Global Market Pulse

Fed Policy Uncertainty & Macro Headwinds

Fed Policy Uncertainty & Macro Headwinds

Key Questions

Why has Goldman Sachs delayed its Fed rate-cut forecast?

Strong US jobs data has prompted Goldman Sachs to push its rate-cut forecast to 2027, reflecting a more hawkish outlook amid internal Fed divisions.

What factors are influencing Treasury markets over inflation?

Real yields are driving Treasury movements rather than inflation, while federal debt stands at 101% of GDP with multiple scenarios outlined by J.P. Morgan.

How is ECB policy affecting EUR/USD?

The ECB is hiking rates into weakening growth, signaling stagflation risks, with a target of 1.1400 for EUR/USD amid high mortgage rates from fiscal deficits.

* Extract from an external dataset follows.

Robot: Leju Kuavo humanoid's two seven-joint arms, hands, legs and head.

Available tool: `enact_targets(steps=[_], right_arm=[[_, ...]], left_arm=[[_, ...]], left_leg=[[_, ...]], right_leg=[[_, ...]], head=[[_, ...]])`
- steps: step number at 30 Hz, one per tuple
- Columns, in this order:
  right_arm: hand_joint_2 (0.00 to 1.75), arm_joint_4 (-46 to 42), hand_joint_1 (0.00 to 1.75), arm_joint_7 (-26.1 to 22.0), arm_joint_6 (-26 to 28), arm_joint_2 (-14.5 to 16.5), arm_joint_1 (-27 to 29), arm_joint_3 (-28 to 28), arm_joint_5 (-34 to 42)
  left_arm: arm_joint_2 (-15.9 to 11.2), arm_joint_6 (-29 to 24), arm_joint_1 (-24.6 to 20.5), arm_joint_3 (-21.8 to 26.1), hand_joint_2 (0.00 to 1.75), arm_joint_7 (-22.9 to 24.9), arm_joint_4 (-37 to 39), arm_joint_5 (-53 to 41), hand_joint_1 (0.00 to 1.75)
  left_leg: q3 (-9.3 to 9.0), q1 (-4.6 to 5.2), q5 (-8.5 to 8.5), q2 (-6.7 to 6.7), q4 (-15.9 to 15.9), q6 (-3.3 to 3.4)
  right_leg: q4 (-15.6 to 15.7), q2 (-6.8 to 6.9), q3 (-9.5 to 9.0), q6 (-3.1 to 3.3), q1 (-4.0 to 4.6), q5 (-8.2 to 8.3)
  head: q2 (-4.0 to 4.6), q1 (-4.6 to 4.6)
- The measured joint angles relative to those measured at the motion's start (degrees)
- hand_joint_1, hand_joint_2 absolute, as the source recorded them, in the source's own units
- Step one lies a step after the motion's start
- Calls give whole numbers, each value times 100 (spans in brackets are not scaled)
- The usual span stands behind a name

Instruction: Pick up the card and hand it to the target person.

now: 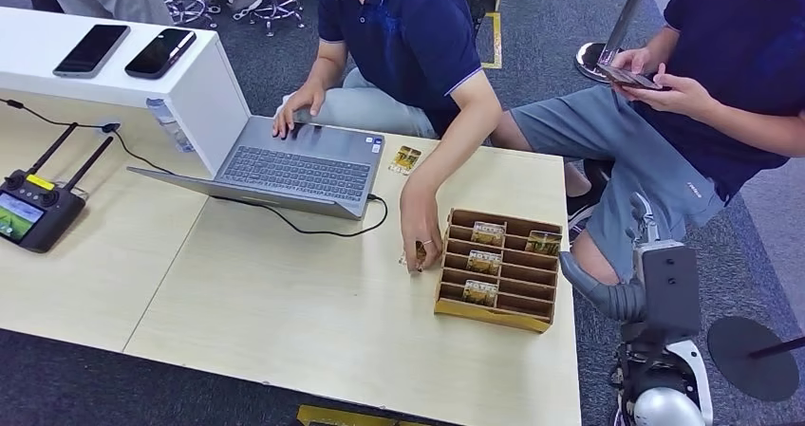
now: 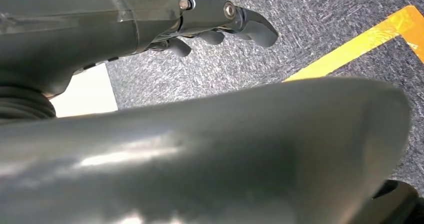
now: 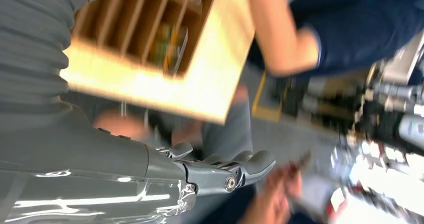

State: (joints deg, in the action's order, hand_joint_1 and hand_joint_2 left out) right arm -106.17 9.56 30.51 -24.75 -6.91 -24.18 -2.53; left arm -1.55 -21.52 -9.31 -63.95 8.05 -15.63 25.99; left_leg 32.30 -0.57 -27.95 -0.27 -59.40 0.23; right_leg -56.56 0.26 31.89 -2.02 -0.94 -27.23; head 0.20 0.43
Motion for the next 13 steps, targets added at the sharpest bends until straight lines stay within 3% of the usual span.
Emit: enact_targets(steps=[2, 6, 13], right_arm=[[175, -81, 0, -294, -355, -41, 100, 56, 833], [175, -144, 0, -676, -848, -128, 267, 105, 1799], [175, -165, 0, -877, -1354, -307, 430, 124, 2602]], left_arm=[[-5, -3, 18, 4, 0, -28, 0, 10, 0], [-19, -8, 57, 25, 0, -67, 0, 84, 0], [-36, -23, 78, 108, 0, -112, 0, 110, 0]], left_leg=[[0, 0, 0, 0, 0, 0], [0, 0, 0, 0, 0, 0], [0, 0, 0, 0, 0, 0]], right_leg=[[0, 0, 0, 0, 0, 0], [0, 1, 0, 0, 0, 0], [0, 1, 0, 0, 0, 0]], head=[[0, 0], [0, 1], [0, 1]])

Strong jobs data delays Fed cuts; internal divisions (Bowman, Barr, Hammack) signal hawkish pause. Real yields driving Treasury market, not inflation. Federal debt at 101% GDP with five scenarios from J.P. Morgan. ECB hiking into weakening growth (stagflation signal, EUR/USD target 1.1400). Mortgage rates remain high despite Fed cuts due to fiscal deficits and MBS prepayment risk. Waller's 2021 speech warns against dismissing inflation outliers.